Bankers warn money market rates could hit Fed’s QT plans
Shrinking Fed bond portfolio could squeeze bank liquidity, though money funds remain flush
Market participants are divided on how far the US Federal Reserve will be able to proceed with its quantitative tightening programme before banks start to face liquidity constraints.
“There are some signs of modest… repo funding ripples, where you are starting to see that repo increases a little bit and it stays higher for slightly longer,” said Mark Cabana, short-term interest rate strategist at Bank of America. “We see real risks that they turn into large waves by the end of next year, and the dynamics that are leading to this may indeed force an earlier end to QT than the Fed would have otherwise liked.”
This warning was echoed by Jonathan Wright, an economics professor at Johns Hopkins University, who said he doubted forecasts of another year of QT. Part of the problem is that banks want to hold enough reserve deposits at the Fed to manage their short-term liquidity needs. Fed deposits are seen as more reliable high-quality liquid assets (HQLAs) than holding government bonds, which limits the amount of US Treasuries that banks want to absorb as the Fed moves them off its own balance sheet.
We see real risks that [repo funding ripples] turn into large waves by the end of next year
Mark Cabana, Bank of America
“Any time there’s a shock” to market liquidity, said Wright, “that’s coming out of reserves.” To replenish reserves, banks would have to use the Fed’s standing repo facility that lends banks cash in return for US Treasury collateral. Wright warned: “Unless the SRF is very effective, that runs the risk of losing rate control.”
Cabana and Wright were speaking at an event organised by the Bank Policy Institute on October 5. Speaking on the same panel, Darrell Duffie, professor at Stanford School of Business, warned that the Fed will need to watch more than just the headline pricing signals in the money markets to know when to curb QT.
“One thing that you can see well in advance and a much, much stronger and more precise signal is the time of day by which the leading money market banks are receiving their payments,” said Duffie. “When they get paid later in the day, it’s a sign that money markets are tightening and that is closely related to spikes in the repo rate.”
Reverse repo trend
At present, there are signs of ample liquidity in the financial system, including substantial use of the Fed’s reverse repo (RRP) facility, which allows firms to borrow US Treasuries in return for cash. High RRP balances suggests surplus reserves or a shortage of Treasury collateral in the market. However, data from the St Louis Fed shows a decline in reverse repo usage starting in mid-April.
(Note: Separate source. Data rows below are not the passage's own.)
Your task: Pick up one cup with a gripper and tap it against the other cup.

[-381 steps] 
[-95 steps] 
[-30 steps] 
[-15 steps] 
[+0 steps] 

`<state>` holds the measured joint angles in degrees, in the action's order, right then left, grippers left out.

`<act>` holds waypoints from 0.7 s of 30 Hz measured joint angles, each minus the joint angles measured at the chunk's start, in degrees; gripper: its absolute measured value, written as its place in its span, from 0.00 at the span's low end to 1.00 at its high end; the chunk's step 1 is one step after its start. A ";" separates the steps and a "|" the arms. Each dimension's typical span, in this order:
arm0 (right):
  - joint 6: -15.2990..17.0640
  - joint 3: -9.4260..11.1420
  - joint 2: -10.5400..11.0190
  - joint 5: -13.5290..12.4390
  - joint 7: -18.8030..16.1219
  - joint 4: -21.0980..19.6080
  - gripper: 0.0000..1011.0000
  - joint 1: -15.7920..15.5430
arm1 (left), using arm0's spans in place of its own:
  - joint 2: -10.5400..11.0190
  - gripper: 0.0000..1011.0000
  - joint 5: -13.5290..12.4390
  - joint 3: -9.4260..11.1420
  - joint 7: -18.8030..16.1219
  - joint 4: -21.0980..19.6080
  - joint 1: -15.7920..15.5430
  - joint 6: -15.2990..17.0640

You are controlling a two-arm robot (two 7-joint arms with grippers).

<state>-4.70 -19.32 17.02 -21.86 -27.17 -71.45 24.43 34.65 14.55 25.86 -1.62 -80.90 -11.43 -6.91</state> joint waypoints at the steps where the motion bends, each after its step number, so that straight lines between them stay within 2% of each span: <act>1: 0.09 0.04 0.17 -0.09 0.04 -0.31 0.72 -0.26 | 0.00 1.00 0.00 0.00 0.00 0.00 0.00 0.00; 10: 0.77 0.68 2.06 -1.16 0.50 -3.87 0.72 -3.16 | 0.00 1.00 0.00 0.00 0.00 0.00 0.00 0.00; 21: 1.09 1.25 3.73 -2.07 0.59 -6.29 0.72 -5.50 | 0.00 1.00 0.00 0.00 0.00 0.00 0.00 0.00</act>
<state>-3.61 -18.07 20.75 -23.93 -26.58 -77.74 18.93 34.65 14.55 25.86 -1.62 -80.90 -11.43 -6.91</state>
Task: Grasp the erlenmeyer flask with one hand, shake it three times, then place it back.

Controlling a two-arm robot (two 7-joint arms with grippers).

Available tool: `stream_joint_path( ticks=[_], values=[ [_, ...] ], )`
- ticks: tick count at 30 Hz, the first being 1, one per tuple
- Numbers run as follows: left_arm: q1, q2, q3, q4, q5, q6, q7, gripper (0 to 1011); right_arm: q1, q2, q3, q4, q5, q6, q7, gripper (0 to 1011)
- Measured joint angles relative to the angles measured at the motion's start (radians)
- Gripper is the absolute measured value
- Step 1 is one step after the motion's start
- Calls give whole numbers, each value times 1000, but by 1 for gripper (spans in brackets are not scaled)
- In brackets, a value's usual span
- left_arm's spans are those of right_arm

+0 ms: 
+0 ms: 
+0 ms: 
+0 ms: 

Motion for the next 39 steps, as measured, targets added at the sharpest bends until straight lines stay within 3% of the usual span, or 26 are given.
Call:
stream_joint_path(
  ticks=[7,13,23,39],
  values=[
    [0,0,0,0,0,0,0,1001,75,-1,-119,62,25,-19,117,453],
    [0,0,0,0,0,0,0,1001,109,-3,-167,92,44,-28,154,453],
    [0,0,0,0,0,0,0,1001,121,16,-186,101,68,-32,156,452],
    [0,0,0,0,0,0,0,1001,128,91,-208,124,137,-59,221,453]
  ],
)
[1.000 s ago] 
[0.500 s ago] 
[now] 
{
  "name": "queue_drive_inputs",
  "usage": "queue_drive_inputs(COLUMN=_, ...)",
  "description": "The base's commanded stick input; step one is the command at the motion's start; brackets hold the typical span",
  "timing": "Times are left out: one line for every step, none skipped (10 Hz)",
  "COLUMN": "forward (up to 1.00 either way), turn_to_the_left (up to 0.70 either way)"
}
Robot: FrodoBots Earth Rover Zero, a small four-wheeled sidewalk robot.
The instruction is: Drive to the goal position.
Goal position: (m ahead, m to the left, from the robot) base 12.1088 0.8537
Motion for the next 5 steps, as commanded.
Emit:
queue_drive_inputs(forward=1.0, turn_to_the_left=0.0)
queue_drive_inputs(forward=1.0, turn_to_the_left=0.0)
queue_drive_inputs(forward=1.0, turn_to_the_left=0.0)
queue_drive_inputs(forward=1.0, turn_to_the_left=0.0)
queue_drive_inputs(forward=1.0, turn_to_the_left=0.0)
“It’s been falling fast. We were at a consensus on how fast we thought it would fall, we thought that 90% of the liquidity drain would be absorbed by RRP and only 10% by reserves,” said Cabana. “If anything, it’s falling faster than we anticipated.”
He advocated the Fed monitoring the use of the SRF as a sign of scarce reserves in the market – although he agreed with Wright that the facility might not be enough on its own to manage liquidity squeezes.
“Is the Fed going to be able to add a trillion dollars of increased liquidity through SRF? No,” said Cabana. “But they will be able to hopefully get enough of a signal that tells them that dealers are using this as an intermediation tool, and that the minimum quantity of liquidity in the system might have been reached.”
Money fund flows
However, on the same panel, Teresa Ho, who runs the US short duration strategy team at JP Morgan, was less convinced that money market rates might begin to spike any time soon. She said any decline in bank reserves was being more than offset by heavy inflows to money market funds (MMFs), which she expected to continue using the RRP.
“If it were that easy to drain RRP, I would argue that RRP balances wouldn’t still be as elevated as they are today, above a trillion dollars, despite QT having gone on for over a year now,” said Ho.
We could definitely be hitting an inflection point by the summer [next year], when the Fed will probably need to decide if and how it can continue QT into the second half of 2024
Teresa Ho, JP Morgan
She said inflows to MMFs are likely to remain high, given their significant pick-up over bank deposits in a high-rate environment. Moreover, she predicted that the latest round of reforms to MMF rules, adopted by the Securities and Exchange Commission on July 12, could drive holdings from prime funds that mainly invest in bank paper, into government funds that hold US Treasuries and reverse repos. Additionally, the SEC rule change has increased the size of liquidity buffers that prime MMFs must maintain – pushing them to hold more Treasuries or reverse repos.
“The last time money fund reforms came through in 2016, they pushed a trillion dollars of cash from prime money funds into government money market funds,” said Ho. “I suspect this [reform] will do the same thing, pushing more money out of prime funds into government money market funds, and then the remaining prime funds will continue to run their portfolios increasingly like government money market funds.”
Ho concluded that the Fed would continue with QT for as long as possible, but acknowledged there could be challenges at some point in the future.
“I think we could definitely be hitting an inflection point by the summer [next year], when the Fed will probably need to decide if and how it can continue QT into the second half of 2024,” said Ho.